The desire to change one’s name when one’s attempts at establishing oneself is understandable, especially if previous attempts had proven disastrous or embarrassing. Sometimes the change comes for a more positive reason—members have left and said departures led to a general consensus that the band no longer warranted such a moniker. Sometimes, it’s simply business: another band has used or is using said name. In many instances, it is because the band’s sound has radically changed.
In the case of Mike Stuart Span, the name change came was due to a number of factors. Though they had released a handful of singles that were modestly received, their breakthrough never quite came. Still, they had impressed enough people to justify soldiering on, and in late 1968 they signed on to be the subjects of a BBC documentary that followed them over the course of a year. In the interim, they had impressed Elektra Records, who signed them; shortly thereafter, boss Jac Holzman insisted they change their name, in order to give them a fresh start.
The decision was understandable, because the music they were now making proved to be much wilder and much heavier than Mike Stuart Span’s psychedelic-tinged pop-rock. Leviathan proved to be an excellent choice for their new sound, as witnessed by the band’s first two singles, released simultaneously. “The War Machine” was a pure political rocker, a hard lament against the violence of the era, while its b-side continued the political message, this time in a downtempo ballad. “Remember The Times” is poppy, but much more aggressive than anything they had previously released, while its flip-side, “Second Production,” is pure psychedelic blues-rock, heavy on proto-metal guitar licks that predict the coming of Black Sabbath.
“Second Production” is the most indicative of the band’s new direction, as evidenced by the majority of Leviathan’s album cuts. The songs are longer, heavier, and tend to lean a bit heavy on jamming, it’s a formula that works wonderfully on the heavy (metal) blues of “Evil Woman” and “Blue Day,” yet unfortunately makes otherwise good songs “Through The Looking Glass” and “World In My Head” sound unfocused. The song “Flames”—which would be remixed and released as the band’s final single—proves the point; the album version meanders, while the single version is a bit easier on the ears, and even though it’s not one of the band’s better songs, it’s much better than the album version. (It’s a puzzling choice for an A-side, too; the b-side, “Just Forget Tomorrow” is a much better number.)

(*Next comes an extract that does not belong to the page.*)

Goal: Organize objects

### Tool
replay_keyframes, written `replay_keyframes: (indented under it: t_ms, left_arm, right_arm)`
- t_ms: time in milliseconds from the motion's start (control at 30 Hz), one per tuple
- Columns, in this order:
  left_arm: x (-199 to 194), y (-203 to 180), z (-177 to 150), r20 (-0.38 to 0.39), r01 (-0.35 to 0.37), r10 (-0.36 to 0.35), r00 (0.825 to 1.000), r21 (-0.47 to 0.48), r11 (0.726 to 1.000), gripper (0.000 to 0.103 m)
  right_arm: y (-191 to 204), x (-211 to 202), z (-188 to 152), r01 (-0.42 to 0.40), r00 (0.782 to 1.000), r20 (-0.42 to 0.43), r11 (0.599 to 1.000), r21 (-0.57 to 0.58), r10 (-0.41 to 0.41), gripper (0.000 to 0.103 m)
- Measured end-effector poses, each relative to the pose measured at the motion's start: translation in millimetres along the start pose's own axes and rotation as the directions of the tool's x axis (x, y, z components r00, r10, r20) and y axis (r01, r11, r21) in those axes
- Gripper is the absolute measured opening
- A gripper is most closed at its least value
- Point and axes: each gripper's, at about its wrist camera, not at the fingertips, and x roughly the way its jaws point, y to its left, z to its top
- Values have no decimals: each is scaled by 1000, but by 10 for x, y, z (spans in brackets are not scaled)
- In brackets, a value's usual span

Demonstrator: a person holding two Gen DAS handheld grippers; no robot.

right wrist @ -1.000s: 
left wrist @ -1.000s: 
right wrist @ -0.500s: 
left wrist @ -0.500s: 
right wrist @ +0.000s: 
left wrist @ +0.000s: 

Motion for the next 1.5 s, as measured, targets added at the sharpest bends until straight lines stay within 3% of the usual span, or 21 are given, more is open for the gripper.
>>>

Unfortunately for Leviathan, their fortunes would soon change when Jac Holzman declined to release the album, having lost enthusiasm for the band. It was a crushing blow, and would prove to be the final for frontman Stuart Hobday, who would use this rejection as the impetus to leave the music industry. Holzman wasn’t necessarily wrong in rejecting the album; it is rough, and their sound isn’t particularly well-defined, as there’s an odd dichotomy between the songs that had been released as singles and the heavier, occasionally unwieldy album tracks. Those complaints aside, they don’t detract from the overall promise that the band offers. Leviathan was very much a debut album in that regard—it’s intriguing in what it promises for the band’s future direction—and it’s a shame that it never got the chance to grow.